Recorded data
---*---
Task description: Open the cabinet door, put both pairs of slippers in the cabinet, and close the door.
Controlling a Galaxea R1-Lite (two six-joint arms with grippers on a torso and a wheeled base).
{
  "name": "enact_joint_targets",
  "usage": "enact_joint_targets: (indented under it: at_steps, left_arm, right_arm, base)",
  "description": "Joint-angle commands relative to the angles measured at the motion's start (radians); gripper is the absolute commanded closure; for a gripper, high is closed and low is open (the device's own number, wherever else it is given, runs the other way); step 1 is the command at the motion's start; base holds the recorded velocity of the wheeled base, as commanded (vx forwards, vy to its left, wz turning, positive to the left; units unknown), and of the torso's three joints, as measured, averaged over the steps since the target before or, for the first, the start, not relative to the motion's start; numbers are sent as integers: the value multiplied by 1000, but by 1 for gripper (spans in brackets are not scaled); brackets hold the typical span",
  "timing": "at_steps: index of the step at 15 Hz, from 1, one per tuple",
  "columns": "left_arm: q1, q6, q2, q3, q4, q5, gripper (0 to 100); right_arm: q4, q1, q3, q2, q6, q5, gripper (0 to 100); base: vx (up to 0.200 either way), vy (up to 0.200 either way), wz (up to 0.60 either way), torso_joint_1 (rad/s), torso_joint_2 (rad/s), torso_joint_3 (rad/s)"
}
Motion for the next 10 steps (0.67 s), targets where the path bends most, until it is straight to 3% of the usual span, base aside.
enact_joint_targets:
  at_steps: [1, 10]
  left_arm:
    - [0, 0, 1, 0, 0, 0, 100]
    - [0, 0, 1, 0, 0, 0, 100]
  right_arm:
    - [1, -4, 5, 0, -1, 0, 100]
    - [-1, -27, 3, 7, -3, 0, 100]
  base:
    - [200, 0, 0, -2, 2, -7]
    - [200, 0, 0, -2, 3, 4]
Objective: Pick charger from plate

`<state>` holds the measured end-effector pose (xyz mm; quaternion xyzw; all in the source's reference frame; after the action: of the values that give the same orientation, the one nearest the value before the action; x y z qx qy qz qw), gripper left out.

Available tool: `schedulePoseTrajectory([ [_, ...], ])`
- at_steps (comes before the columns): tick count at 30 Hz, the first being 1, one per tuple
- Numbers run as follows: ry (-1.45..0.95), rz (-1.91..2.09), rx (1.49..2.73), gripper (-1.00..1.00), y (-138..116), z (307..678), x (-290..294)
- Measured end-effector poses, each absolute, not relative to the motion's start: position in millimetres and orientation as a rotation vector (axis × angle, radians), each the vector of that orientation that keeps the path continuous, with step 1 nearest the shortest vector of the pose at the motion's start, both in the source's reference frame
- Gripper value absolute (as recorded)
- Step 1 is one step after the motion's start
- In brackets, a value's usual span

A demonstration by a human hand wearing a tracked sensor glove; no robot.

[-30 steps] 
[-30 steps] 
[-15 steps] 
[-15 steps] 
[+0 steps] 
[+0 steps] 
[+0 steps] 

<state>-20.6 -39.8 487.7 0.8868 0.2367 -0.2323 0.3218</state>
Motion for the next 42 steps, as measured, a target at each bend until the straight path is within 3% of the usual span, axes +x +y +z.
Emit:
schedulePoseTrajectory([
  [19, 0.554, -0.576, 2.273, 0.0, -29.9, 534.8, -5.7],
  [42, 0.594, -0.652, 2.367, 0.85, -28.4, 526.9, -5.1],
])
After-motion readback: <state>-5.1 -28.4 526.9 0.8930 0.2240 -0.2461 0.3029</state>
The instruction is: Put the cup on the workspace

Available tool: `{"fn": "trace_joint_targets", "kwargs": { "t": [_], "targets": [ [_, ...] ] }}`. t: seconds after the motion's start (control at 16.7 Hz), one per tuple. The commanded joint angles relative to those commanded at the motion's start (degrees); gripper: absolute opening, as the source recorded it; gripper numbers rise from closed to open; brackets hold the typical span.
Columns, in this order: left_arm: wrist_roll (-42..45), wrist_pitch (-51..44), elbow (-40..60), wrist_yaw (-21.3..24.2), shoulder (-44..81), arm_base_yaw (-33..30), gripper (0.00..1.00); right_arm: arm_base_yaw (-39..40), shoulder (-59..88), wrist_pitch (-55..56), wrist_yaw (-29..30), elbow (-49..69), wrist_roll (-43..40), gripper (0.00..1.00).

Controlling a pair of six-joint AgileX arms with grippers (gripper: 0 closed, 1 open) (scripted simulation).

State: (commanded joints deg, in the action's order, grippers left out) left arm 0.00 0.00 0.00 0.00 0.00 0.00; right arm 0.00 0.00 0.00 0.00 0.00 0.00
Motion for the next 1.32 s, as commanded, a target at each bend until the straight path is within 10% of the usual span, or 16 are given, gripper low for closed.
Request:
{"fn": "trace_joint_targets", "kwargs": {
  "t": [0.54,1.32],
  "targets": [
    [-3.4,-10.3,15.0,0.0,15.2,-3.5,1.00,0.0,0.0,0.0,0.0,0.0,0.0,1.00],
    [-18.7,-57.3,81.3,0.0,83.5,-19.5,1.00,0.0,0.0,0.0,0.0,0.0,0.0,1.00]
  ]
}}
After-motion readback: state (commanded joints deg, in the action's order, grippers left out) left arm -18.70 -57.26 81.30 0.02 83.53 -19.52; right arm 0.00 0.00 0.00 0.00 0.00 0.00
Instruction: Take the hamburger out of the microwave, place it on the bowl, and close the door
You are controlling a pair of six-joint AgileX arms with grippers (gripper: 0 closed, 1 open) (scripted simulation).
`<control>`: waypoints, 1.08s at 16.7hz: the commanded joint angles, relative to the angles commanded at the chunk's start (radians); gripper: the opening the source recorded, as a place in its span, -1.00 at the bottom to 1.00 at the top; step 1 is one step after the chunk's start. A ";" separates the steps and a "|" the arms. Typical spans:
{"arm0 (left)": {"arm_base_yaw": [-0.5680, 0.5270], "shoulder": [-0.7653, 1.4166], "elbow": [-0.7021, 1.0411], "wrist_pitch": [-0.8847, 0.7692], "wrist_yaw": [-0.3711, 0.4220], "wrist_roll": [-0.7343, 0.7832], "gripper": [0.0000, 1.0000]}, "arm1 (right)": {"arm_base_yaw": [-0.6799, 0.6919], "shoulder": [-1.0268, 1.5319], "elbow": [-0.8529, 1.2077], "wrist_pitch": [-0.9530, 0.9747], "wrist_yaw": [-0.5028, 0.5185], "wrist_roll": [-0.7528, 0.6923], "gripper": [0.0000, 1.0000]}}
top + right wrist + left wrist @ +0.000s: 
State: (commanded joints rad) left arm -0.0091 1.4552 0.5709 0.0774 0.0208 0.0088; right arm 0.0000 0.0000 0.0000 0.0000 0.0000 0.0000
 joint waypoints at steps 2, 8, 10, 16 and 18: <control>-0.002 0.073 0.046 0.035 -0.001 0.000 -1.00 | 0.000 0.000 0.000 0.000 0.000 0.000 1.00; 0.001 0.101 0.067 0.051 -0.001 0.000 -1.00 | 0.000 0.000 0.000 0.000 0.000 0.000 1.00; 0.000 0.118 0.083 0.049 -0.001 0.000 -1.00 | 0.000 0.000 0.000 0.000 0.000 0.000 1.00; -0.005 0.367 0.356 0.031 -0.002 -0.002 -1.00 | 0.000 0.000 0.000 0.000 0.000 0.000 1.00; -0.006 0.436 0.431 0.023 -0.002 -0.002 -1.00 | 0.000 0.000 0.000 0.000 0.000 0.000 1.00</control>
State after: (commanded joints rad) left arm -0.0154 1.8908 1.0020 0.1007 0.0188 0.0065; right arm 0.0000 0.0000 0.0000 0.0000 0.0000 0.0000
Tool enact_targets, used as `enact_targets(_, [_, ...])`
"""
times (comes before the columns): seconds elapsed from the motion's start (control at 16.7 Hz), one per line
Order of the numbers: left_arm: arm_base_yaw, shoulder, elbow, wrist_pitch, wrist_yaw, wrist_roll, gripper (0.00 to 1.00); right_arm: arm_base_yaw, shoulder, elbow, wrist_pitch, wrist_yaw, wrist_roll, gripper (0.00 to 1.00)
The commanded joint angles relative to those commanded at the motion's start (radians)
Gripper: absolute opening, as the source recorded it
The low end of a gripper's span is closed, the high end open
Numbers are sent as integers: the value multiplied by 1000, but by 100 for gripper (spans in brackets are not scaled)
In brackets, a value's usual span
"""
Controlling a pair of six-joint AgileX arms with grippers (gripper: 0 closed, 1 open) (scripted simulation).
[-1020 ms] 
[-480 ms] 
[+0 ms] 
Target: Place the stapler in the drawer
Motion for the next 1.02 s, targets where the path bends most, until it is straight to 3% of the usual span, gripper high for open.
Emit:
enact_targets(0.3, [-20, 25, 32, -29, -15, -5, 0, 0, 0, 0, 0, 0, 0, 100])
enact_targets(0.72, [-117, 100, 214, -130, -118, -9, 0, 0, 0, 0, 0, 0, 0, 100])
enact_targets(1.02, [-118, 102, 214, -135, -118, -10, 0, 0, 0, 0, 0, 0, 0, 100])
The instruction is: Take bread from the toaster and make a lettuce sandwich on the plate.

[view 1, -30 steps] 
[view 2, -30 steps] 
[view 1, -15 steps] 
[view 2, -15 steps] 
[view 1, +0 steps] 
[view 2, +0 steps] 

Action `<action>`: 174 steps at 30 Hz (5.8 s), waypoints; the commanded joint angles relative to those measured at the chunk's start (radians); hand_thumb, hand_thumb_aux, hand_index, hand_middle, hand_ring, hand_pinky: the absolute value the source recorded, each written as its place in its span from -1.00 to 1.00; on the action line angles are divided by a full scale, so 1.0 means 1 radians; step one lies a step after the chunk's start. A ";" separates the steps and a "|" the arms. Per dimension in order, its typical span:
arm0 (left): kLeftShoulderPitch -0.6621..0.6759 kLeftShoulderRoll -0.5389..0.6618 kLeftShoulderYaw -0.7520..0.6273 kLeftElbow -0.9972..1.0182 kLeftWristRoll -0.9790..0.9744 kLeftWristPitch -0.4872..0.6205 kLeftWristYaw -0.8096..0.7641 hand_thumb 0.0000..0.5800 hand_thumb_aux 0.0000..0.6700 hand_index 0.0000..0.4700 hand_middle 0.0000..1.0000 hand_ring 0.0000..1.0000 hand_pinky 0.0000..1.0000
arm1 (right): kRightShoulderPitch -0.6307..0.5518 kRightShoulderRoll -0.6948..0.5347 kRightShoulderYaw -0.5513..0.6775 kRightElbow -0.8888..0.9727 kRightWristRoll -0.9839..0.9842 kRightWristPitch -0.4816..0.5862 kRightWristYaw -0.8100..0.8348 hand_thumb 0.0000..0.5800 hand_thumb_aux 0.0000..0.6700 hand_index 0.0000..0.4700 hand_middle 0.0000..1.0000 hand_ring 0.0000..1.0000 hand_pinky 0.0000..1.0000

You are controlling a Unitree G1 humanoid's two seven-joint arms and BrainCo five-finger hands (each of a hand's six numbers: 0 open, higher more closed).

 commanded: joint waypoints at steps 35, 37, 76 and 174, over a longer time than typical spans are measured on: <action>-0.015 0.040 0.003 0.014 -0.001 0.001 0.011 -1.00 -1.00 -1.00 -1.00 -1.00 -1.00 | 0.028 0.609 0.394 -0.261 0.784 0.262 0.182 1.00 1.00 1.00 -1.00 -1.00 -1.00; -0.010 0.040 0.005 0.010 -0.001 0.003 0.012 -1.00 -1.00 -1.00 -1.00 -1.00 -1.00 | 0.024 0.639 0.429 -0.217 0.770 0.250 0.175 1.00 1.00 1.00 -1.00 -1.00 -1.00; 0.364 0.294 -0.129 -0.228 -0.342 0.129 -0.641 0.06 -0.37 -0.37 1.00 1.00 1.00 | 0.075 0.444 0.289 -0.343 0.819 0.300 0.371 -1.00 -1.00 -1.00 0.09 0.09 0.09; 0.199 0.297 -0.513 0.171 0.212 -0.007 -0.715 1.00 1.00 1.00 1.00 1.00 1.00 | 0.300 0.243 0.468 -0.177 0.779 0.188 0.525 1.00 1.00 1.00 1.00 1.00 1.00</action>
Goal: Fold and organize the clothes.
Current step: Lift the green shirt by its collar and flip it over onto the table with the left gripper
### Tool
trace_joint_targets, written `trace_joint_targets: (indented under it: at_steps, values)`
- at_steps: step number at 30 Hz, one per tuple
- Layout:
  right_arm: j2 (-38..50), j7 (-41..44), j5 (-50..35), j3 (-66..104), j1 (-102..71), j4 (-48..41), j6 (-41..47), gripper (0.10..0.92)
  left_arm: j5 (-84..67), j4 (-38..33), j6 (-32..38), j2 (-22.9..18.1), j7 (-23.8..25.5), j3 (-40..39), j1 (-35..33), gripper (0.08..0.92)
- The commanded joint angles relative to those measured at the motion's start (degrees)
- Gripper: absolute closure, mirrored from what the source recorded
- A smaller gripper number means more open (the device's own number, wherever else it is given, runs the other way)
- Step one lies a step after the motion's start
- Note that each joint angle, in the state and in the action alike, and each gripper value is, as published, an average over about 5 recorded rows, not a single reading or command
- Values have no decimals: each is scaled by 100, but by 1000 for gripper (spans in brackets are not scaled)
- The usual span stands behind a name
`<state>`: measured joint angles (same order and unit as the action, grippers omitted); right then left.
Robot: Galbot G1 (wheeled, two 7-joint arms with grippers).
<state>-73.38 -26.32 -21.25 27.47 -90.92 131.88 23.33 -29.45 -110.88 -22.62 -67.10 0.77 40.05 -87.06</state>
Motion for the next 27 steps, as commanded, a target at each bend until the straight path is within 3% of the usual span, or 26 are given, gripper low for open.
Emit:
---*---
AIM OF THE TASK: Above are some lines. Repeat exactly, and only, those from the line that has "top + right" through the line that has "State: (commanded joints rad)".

REPLY:
top + right wrist + left wrist @ +0.000s: 
State: (commanded joints rad) left arm -0.0091 1.4552 0.5709 0.0774 0.0208 0.0088; right arm 0.0000 0.0000 0.0000 0.0000 0.0000 0.0000

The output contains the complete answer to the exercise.